DESCRIPTION OF THE TASK:
Will you write out the data exactly, excluding every picture?

PROVIDED ENTRIES:
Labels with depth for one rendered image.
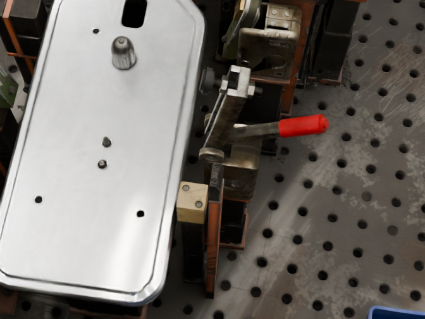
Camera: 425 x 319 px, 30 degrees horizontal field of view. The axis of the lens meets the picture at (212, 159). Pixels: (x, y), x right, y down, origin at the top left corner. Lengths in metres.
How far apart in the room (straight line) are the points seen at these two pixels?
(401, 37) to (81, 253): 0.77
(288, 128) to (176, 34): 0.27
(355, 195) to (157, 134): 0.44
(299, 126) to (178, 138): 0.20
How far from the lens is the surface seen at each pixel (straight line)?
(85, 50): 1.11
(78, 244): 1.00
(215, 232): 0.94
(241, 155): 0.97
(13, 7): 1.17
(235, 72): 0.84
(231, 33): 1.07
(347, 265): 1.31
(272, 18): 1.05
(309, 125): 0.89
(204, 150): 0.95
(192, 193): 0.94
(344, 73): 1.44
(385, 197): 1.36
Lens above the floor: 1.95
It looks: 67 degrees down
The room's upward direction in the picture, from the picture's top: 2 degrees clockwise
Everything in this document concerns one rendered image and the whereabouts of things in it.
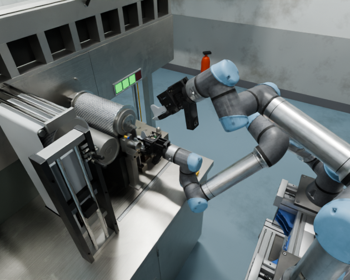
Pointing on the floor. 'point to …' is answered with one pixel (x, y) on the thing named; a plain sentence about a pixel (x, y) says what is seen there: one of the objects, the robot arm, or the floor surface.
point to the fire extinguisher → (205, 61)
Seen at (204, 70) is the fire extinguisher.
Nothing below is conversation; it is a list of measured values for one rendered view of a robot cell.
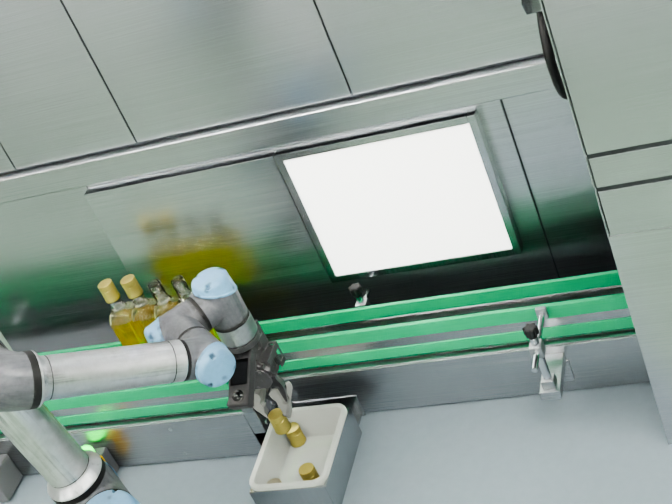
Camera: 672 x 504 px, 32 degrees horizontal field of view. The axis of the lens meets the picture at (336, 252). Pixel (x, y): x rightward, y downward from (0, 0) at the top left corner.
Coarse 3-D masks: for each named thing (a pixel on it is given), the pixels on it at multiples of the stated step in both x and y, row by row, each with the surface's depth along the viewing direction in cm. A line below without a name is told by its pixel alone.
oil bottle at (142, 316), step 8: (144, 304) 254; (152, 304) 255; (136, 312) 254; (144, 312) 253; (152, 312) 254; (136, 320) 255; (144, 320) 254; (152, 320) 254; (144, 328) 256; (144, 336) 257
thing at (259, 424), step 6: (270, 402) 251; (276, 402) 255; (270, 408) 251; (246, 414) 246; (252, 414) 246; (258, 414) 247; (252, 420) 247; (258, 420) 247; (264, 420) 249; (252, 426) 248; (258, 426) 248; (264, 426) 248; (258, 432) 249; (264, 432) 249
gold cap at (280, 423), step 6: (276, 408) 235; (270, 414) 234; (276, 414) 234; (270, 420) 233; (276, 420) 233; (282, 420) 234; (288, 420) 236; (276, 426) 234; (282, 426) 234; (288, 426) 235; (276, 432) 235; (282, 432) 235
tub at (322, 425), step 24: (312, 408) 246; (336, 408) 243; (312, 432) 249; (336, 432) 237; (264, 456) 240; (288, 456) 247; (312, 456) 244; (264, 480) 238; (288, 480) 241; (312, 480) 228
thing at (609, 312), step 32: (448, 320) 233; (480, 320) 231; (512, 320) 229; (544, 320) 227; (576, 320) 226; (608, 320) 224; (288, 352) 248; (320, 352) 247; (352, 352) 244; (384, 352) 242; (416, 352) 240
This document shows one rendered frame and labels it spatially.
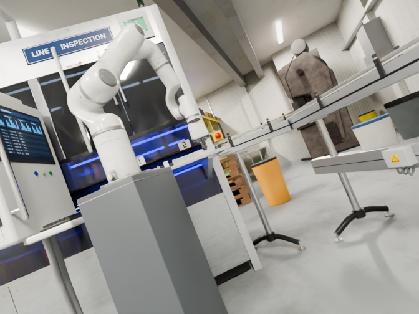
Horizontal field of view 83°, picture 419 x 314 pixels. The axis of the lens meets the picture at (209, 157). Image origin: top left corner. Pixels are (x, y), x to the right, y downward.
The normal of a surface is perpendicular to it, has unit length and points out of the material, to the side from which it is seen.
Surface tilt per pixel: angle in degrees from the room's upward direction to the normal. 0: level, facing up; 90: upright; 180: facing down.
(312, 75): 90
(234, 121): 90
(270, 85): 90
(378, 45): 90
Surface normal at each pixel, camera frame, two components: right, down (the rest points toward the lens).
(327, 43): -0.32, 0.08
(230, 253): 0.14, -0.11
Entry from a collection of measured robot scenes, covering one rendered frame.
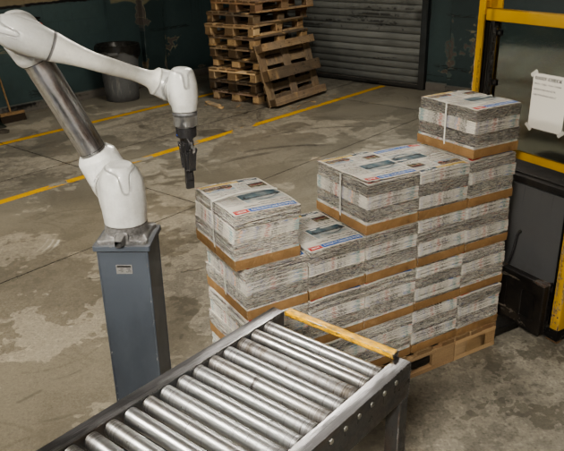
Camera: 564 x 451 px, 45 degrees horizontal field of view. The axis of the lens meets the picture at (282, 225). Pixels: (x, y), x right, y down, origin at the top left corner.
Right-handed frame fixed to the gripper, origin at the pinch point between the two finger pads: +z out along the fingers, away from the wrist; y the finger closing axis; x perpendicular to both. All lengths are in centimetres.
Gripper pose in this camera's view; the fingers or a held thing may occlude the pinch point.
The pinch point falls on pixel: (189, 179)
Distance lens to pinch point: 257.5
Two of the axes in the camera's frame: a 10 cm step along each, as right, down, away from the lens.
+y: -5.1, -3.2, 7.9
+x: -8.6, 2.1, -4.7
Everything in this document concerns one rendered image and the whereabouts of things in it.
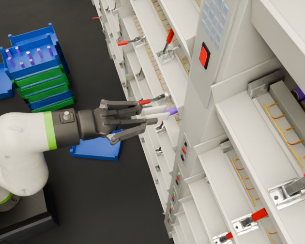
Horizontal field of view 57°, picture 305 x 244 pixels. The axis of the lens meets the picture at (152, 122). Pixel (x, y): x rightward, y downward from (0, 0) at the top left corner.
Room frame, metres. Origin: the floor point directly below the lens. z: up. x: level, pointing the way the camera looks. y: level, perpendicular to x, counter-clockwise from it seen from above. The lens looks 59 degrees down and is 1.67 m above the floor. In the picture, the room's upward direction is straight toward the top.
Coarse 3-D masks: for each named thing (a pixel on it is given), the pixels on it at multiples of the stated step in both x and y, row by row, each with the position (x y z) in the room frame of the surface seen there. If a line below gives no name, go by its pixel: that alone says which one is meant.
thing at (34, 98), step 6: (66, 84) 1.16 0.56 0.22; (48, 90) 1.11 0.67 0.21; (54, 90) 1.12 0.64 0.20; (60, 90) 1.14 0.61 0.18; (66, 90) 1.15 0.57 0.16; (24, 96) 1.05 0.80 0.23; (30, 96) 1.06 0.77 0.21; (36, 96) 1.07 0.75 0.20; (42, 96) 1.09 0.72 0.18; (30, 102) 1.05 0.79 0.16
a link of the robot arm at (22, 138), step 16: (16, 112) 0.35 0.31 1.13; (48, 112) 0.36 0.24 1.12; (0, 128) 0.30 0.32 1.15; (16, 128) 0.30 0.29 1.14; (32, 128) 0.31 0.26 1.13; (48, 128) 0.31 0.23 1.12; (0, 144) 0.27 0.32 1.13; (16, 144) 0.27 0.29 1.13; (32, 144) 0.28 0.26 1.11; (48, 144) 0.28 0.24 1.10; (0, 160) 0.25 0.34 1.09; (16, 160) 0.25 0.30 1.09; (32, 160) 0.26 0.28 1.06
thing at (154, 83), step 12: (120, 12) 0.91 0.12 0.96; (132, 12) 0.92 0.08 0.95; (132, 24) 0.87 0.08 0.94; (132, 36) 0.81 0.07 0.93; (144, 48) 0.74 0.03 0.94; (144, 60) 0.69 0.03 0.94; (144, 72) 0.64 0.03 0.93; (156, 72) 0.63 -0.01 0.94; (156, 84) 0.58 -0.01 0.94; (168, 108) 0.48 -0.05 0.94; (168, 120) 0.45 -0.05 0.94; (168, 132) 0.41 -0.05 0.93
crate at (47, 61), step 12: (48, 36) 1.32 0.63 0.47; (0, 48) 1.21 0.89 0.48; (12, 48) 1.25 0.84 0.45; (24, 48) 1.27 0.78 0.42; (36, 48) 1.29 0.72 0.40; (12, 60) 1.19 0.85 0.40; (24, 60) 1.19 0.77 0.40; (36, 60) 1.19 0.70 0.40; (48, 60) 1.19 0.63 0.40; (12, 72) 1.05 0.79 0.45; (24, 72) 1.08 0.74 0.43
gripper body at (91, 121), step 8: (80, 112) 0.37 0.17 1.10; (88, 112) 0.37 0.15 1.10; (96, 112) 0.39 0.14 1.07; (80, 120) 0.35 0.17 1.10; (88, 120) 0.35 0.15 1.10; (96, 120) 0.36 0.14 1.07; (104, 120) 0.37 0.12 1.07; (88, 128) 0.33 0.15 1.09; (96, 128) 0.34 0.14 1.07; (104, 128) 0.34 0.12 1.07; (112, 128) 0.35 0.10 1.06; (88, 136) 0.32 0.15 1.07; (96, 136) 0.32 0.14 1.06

RESPONSE AREA:
Labels with depth for one rendered image.
Camera: 425 x 319 px, 30 degrees horizontal field of view. The axis of the lens meets the picture at (212, 159). Pixels: (x, y), x right, y down, origin at the top left corner. Lengths in metres.
How far apart in the room (straight line) are the points seen at these two pixels?
(401, 37) to (81, 253): 0.77
(288, 128) to (176, 34): 0.27
(355, 195) to (157, 134): 0.44
(299, 126) to (178, 138): 0.20
How far from the lens is the surface seen at each pixel (straight line)?
(85, 50): 1.11
(78, 244): 1.00
(215, 232): 0.94
(241, 155): 0.97
(13, 7): 1.17
(235, 72): 0.84
(231, 33): 1.07
(347, 265): 1.31
(272, 18): 1.05
(309, 125): 0.89
(204, 150): 0.95
(192, 193): 0.94
(344, 73): 1.44
(385, 197): 1.36
Lens above the floor: 1.95
It looks: 67 degrees down
The room's upward direction in the picture, from the picture's top: 2 degrees clockwise
Everything in this document concerns one rendered image and the whereabouts of things in it.
Pointing on the floor. 'point to …' is answered with one pixel (x, y) on the thing named; a plain sentence about a pixel (x, y) says what is seen there: one of the objects, the robot arm, or the floor surface.
point to the fire extinguisher → (205, 61)
Seen at (204, 70) is the fire extinguisher.
Nothing below is conversation; it is a list of measured values for one rendered view of a robot cell.
Camera: 672 x 504 px, 32 degrees horizontal field of view. The axis of the lens meets the picture at (336, 252). Pixel (x, y): x rightward, y downward from (0, 0) at the top left corner.
Coarse 3-D masks: for each named thing (a pixel on it is given), the pixels on it at multiples of the stated step in both x and y, row by row, each with the surface's depth along the viewing direction in cm. A line below without a name is told by its pixel alone.
oil bottle at (142, 316), step 8: (144, 304) 254; (152, 304) 255; (136, 312) 254; (144, 312) 253; (152, 312) 254; (136, 320) 255; (144, 320) 254; (152, 320) 254; (144, 328) 256; (144, 336) 257
thing at (259, 424), step 6: (270, 402) 251; (276, 402) 255; (270, 408) 251; (246, 414) 246; (252, 414) 246; (258, 414) 247; (252, 420) 247; (258, 420) 247; (264, 420) 249; (252, 426) 248; (258, 426) 248; (264, 426) 248; (258, 432) 249; (264, 432) 249
gold cap at (280, 423), step 6: (276, 408) 235; (270, 414) 234; (276, 414) 234; (270, 420) 233; (276, 420) 233; (282, 420) 234; (288, 420) 236; (276, 426) 234; (282, 426) 234; (288, 426) 235; (276, 432) 235; (282, 432) 235
tub at (322, 425), step 24: (312, 408) 246; (336, 408) 243; (312, 432) 249; (336, 432) 237; (264, 456) 240; (288, 456) 247; (312, 456) 244; (264, 480) 238; (288, 480) 241; (312, 480) 228
thing at (609, 312), step 32: (448, 320) 233; (480, 320) 231; (512, 320) 229; (544, 320) 227; (576, 320) 226; (608, 320) 224; (288, 352) 248; (320, 352) 247; (352, 352) 244; (384, 352) 242; (416, 352) 240
This document shows one rendered frame and labels it spatially.
Horizontal field of view 83°, picture 419 x 314 pixels. The axis of the lens meets the picture at (209, 157). Image origin: top left corner. Pixels are (x, y), x to the right, y downward.
The normal of a surface is perpendicular to it, has unit length and points out of the material, to the side from which it is seen.
Surface tilt per pixel: angle in degrees from the room's upward direction to the normal. 0: level, facing up; 90: upright; 180: facing down.
(312, 75): 90
(234, 121): 90
(270, 85): 90
(378, 45): 90
Surface normal at each pixel, camera frame, two components: right, down (the rest points toward the lens).
(327, 43): -0.32, 0.08
(230, 253): 0.14, -0.11
Entry from a collection of measured robot scenes, covering one rendered frame.
Camera: 564 x 451 px, 45 degrees horizontal field of view. The axis of the lens meets the picture at (282, 225). Pixels: (x, y), x right, y down, origin at the top left corner.
Right-handed frame fixed to the gripper, origin at the pinch point between the two finger pads: +z out along the fingers, away from the wrist; y the finger closing axis; x perpendicular to both. All lengths are in centimetres.
Gripper pose in this camera's view; the fingers or a held thing may occlude the pinch point.
The pinch point falls on pixel: (189, 179)
Distance lens to pinch point: 257.5
Two of the axes in the camera's frame: a 10 cm step along each, as right, down, away from the lens.
+y: -5.1, -3.2, 7.9
+x: -8.6, 2.1, -4.7
Everything in this document concerns one rendered image and the whereabouts of things in it.
Horizontal field of view 57°, picture 305 x 244 pixels. The axis of the lens meets the picture at (152, 122). Pixel (x, y): x rightward, y downward from (0, 0) at the top left corner.
Room frame, metres. Origin: the floor point directly below the lens. z: up. x: level, pointing the way the camera looks. y: level, perpendicular to x, counter-clockwise from it seen from above. The lens looks 59 degrees down and is 1.67 m above the floor. In the picture, the room's upward direction is straight toward the top.
Coarse 3-D masks: for each named thing (a pixel on it is given), the pixels on it at multiples of the stated step in both x and y, row by row, each with the position (x y z) in the room frame of the surface seen there. If a line below gives no name, go by its pixel: that alone says which one is meant.
thing at (34, 98), step 6: (66, 84) 1.16 0.56 0.22; (48, 90) 1.11 0.67 0.21; (54, 90) 1.12 0.64 0.20; (60, 90) 1.14 0.61 0.18; (66, 90) 1.15 0.57 0.16; (24, 96) 1.05 0.80 0.23; (30, 96) 1.06 0.77 0.21; (36, 96) 1.07 0.75 0.20; (42, 96) 1.09 0.72 0.18; (30, 102) 1.05 0.79 0.16
a link of the robot arm at (22, 138), step 16: (16, 112) 0.35 0.31 1.13; (48, 112) 0.36 0.24 1.12; (0, 128) 0.30 0.32 1.15; (16, 128) 0.30 0.29 1.14; (32, 128) 0.31 0.26 1.13; (48, 128) 0.31 0.23 1.12; (0, 144) 0.27 0.32 1.13; (16, 144) 0.27 0.29 1.13; (32, 144) 0.28 0.26 1.11; (48, 144) 0.28 0.24 1.10; (0, 160) 0.25 0.34 1.09; (16, 160) 0.25 0.30 1.09; (32, 160) 0.26 0.28 1.06
thing at (154, 83), step 12: (120, 12) 0.91 0.12 0.96; (132, 12) 0.92 0.08 0.95; (132, 24) 0.87 0.08 0.94; (132, 36) 0.81 0.07 0.93; (144, 48) 0.74 0.03 0.94; (144, 60) 0.69 0.03 0.94; (144, 72) 0.64 0.03 0.93; (156, 72) 0.63 -0.01 0.94; (156, 84) 0.58 -0.01 0.94; (168, 108) 0.48 -0.05 0.94; (168, 120) 0.45 -0.05 0.94; (168, 132) 0.41 -0.05 0.93
crate at (47, 61), step 12: (48, 36) 1.32 0.63 0.47; (0, 48) 1.21 0.89 0.48; (12, 48) 1.25 0.84 0.45; (24, 48) 1.27 0.78 0.42; (36, 48) 1.29 0.72 0.40; (12, 60) 1.19 0.85 0.40; (24, 60) 1.19 0.77 0.40; (36, 60) 1.19 0.70 0.40; (48, 60) 1.19 0.63 0.40; (12, 72) 1.05 0.79 0.45; (24, 72) 1.08 0.74 0.43
gripper body at (91, 121), step 8: (80, 112) 0.37 0.17 1.10; (88, 112) 0.37 0.15 1.10; (96, 112) 0.39 0.14 1.07; (80, 120) 0.35 0.17 1.10; (88, 120) 0.35 0.15 1.10; (96, 120) 0.36 0.14 1.07; (104, 120) 0.37 0.12 1.07; (88, 128) 0.33 0.15 1.09; (96, 128) 0.34 0.14 1.07; (104, 128) 0.34 0.12 1.07; (112, 128) 0.35 0.10 1.06; (88, 136) 0.32 0.15 1.07; (96, 136) 0.32 0.14 1.06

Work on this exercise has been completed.